** WHAT THE TASK REQUIRES **
Copies of all lines that contain "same" are needed; take them from the data below.

Records drawn from a dataset:

● ● ●

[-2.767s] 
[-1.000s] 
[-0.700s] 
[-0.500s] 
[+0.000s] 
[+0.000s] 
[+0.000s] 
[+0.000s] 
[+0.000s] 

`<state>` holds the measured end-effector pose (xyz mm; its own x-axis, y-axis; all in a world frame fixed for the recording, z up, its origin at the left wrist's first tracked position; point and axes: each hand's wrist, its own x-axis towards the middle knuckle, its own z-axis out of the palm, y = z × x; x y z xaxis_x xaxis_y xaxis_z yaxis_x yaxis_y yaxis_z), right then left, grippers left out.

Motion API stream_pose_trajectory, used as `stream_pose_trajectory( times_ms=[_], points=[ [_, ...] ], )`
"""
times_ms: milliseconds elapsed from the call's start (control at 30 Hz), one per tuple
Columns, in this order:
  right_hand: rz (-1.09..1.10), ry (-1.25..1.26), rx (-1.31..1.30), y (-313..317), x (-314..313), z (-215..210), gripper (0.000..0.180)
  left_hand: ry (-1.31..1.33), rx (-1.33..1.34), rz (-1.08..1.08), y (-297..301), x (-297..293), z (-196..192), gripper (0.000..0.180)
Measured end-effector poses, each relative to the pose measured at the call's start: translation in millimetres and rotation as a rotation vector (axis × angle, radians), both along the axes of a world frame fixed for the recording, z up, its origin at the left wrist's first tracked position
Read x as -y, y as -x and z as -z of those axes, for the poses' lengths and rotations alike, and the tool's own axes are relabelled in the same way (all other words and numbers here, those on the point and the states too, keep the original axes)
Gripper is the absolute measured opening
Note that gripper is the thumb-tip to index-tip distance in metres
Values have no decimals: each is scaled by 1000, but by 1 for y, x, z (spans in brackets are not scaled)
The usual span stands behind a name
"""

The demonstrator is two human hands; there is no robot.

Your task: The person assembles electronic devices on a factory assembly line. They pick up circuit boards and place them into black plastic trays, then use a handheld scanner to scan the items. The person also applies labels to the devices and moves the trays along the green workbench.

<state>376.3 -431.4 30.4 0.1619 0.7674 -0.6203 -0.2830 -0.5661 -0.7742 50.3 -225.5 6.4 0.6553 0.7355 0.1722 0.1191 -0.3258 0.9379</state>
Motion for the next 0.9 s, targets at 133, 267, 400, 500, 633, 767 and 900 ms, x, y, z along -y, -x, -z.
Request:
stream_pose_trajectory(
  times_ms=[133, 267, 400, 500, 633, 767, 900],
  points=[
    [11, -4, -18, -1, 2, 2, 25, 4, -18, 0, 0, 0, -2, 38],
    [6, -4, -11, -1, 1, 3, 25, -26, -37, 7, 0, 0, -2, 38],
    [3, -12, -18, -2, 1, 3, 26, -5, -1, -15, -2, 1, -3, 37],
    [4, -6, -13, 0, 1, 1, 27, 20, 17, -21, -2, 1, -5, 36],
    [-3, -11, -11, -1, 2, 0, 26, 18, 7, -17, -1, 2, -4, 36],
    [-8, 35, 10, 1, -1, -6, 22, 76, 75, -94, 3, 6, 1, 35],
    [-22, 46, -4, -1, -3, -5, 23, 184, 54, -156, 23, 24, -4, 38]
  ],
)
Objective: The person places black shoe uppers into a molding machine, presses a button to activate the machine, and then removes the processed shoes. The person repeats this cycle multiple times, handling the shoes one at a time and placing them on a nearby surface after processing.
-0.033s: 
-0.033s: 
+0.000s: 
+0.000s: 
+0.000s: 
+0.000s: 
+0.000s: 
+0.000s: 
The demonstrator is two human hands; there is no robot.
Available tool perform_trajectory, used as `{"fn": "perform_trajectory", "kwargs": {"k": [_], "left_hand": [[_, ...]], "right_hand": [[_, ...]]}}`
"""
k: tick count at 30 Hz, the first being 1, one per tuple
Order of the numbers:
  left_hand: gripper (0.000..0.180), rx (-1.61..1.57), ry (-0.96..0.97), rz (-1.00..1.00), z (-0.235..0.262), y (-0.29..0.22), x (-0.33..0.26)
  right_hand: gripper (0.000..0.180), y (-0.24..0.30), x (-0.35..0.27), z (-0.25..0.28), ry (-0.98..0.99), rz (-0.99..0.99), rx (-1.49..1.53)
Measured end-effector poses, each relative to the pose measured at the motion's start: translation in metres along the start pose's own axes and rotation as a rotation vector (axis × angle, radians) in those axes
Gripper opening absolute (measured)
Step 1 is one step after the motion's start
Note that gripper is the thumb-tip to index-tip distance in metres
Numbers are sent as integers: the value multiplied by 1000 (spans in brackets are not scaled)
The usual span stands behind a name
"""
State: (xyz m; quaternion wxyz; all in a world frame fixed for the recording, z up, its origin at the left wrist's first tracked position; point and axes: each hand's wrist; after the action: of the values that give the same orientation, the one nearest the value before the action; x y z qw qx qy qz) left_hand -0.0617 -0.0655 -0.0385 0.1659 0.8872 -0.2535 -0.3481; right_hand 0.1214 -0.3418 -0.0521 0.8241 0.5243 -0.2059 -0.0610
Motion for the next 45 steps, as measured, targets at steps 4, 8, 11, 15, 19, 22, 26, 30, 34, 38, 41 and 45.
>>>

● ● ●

** RESPONSE BELOW **
Read x as -y, y as -x and z as -z of those axes, for the poses' lengths and rotations alike, and the tool's own axes are relabelled in the same way (all other words and numbers here, those on the point and the states too, keep the original axes)
State: (xyz m; quaternion wxyz; all in a world frame fixed for the recording, z up, its origin at the left wrist's first tracked position; point and axes: each hand's wrist; after the action: of the values that give the same orientation, the one nearest the value before the action; x y z qw qx qy qz) left_hand -0.0617 -0.0655 -0.0385 0.1659 0.8872 -0.2535 -0.3481; right_hand 0.1214 -0.3418 -0.0521 0.8241 0.5243 -0.2059 -0.0610

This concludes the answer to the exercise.